- Born: Audrey Kathryn Lindvall August 11, 1982 Lee's Summit, Missouri, US
- Died: August 2, 2006 (aged 23) Lee's Summit, Missouri, US
- Relatives: Angela Lindvall (sister)
- Modeling information
- Height: 5 ft 9 in (175 cm)
- Hair color: Blonde
- Eye color: Blue

= Audrey Lindvall =

American model (1982–2006)

Audrey Kathryn Lindvall (August 11, 1982 - August 2, 2006) was an American model. She was the sister of supermodel Angela Lindvall, and the former face of Coach and Ann Taylor.

== Biography ==
Born in Lee's Summit, Missouri, to Randall, a pharmacist, and Laura Rasdall, she graduated from Lee's Summit High School in June 2001. Growing up with four sisters and one brother, it was her sister, Michelle, who wanted to be a model. Michelle and her other sister Angela, went to local Kansas City fashion shows. It was Angela however that was noticed by Kim Hoffman of Hoffman International.

After Angela signed with IMG she made it to the top of the fashion world, landing on the cover of Vogue. It was not long before Audrey was noticed by agents and photographers when she visited her sister in New York. Audrey soon signed with Ivan Bart with IMG.

Audrey desired to do something ecological, such as designing earth-friendly houses. She used to play with crayfish as a child and loved to ride her bike. Health conscious, Lindvall rode her bike in New York City, and did not think anything of riding in Lee's Summit, Missouri. She was hoping to attend college and to pursue other goals outside of modeling.

Audrey moved back to her father's house in Lee's Summit during July 2006, a stopping point on her move to Los Angeles, to be near Angela and her family. It was there that she was accidentally killed a month later.

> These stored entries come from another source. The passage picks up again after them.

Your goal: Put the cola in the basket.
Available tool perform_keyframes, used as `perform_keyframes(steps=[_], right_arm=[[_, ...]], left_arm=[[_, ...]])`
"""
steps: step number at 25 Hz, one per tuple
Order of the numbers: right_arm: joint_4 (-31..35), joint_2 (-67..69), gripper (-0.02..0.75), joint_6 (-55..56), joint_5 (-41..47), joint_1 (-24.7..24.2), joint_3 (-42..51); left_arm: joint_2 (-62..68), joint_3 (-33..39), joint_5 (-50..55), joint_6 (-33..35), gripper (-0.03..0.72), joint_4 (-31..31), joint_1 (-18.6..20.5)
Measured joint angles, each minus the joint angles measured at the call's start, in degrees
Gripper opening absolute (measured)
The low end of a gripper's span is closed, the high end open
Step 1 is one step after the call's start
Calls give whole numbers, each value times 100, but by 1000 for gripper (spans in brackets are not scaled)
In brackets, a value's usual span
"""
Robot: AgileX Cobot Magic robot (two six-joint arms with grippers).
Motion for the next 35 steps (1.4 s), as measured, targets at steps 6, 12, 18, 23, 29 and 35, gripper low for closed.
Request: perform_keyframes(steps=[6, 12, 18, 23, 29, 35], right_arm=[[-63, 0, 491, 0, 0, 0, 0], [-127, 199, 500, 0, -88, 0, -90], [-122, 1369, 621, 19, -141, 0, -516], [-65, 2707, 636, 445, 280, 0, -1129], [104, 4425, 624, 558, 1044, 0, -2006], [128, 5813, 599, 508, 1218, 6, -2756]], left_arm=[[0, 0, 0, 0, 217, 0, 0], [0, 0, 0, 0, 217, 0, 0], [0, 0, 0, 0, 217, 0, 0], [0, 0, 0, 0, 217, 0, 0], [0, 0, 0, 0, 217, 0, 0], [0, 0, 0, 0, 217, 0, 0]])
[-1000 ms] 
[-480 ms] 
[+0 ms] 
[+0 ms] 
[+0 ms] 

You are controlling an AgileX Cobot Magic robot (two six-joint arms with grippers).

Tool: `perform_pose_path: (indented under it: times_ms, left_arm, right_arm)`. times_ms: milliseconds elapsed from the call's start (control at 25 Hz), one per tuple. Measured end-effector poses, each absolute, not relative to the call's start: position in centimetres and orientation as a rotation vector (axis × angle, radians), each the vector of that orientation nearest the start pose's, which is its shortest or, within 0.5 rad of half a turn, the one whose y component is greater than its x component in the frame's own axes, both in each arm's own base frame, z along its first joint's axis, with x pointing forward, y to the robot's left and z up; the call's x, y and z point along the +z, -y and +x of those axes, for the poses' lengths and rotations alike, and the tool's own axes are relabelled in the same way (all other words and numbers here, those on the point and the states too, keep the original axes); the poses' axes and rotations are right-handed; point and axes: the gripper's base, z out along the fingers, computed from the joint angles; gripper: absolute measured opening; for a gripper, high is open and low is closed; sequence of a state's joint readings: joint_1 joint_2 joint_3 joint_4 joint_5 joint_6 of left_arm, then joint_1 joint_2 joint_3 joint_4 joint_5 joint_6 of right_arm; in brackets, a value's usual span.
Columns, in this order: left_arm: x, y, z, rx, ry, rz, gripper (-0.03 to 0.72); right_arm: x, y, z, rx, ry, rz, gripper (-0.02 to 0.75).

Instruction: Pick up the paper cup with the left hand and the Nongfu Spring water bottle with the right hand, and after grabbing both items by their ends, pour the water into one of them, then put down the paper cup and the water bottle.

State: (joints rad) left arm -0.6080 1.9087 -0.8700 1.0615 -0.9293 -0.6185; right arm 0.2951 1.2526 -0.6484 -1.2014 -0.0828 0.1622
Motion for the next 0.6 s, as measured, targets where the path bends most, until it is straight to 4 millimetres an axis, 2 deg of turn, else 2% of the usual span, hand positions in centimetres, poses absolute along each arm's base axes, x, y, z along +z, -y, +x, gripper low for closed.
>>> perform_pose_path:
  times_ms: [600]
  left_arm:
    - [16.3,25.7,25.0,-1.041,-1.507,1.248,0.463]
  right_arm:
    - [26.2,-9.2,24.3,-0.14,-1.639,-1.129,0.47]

The British indie rock band the Kooks dedicated one of their songs "Ooh La" to her memory.

== Death ==
On August 2, 2006, 23-year-old Lindvall was killed by a truck in Lee's Summit, Missouri, while out on a bicycle ride with a friend. Lindvall's bike accidentally hit the concrete curb next to a QuikTrip convenience store and she was thrown from her bike, landing under the wheels of a moving gas tanker truck.